Copy every line of the material below word for word.

^^^^^^^^

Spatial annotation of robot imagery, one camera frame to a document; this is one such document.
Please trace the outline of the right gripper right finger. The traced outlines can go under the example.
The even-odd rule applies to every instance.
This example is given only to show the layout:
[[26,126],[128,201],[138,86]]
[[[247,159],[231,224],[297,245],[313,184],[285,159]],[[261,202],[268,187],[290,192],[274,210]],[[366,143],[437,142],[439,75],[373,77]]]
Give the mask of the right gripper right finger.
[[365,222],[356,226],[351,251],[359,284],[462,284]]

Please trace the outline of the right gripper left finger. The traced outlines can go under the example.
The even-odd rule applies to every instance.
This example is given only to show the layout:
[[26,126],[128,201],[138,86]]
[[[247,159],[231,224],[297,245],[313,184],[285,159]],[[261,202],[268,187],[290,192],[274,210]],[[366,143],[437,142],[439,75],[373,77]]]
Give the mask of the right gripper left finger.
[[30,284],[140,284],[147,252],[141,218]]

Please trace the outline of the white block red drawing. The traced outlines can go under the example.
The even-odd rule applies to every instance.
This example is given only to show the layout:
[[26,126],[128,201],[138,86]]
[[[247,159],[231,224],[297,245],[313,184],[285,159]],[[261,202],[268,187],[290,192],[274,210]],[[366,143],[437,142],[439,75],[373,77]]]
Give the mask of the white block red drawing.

^^^^^^^^

- TASK RESPONSE -
Spatial annotation of robot imagery, one camera frame to a document; this is one such document.
Please trace the outline of the right gripper right finger. The traced outlines can go under the example.
The even-odd rule applies to every instance.
This example is given only to show the layout:
[[26,126],[128,201],[138,86]]
[[[247,159],[231,224],[297,245],[313,184],[285,159]],[[261,202],[268,187],[290,192],[274,210]],[[366,143],[437,142],[439,75],[373,77]]]
Give the mask of the right gripper right finger.
[[365,222],[356,226],[351,251],[359,284],[462,284]]

Please trace the outline of the right gripper left finger. The traced outlines can go under the example.
The even-odd rule applies to every instance.
This example is given only to show the layout:
[[26,126],[128,201],[138,86]]
[[[247,159],[231,224],[297,245],[313,184],[285,159]],[[261,202],[268,187],[290,192],[274,210]],[[366,143],[437,142],[439,75],[373,77]]]
Give the mask of the right gripper left finger.
[[30,284],[140,284],[147,252],[141,218]]

Please trace the outline of the white block red drawing. The traced outlines can go under the example.
The even-odd rule applies to every instance.
This example is given only to show the layout:
[[26,126],[128,201],[138,86]]
[[[247,159],[231,224],[297,245],[313,184],[285,159]],[[261,202],[268,187],[290,192],[274,210]],[[366,143],[437,142],[439,75],[373,77]]]
Give the mask of the white block red drawing.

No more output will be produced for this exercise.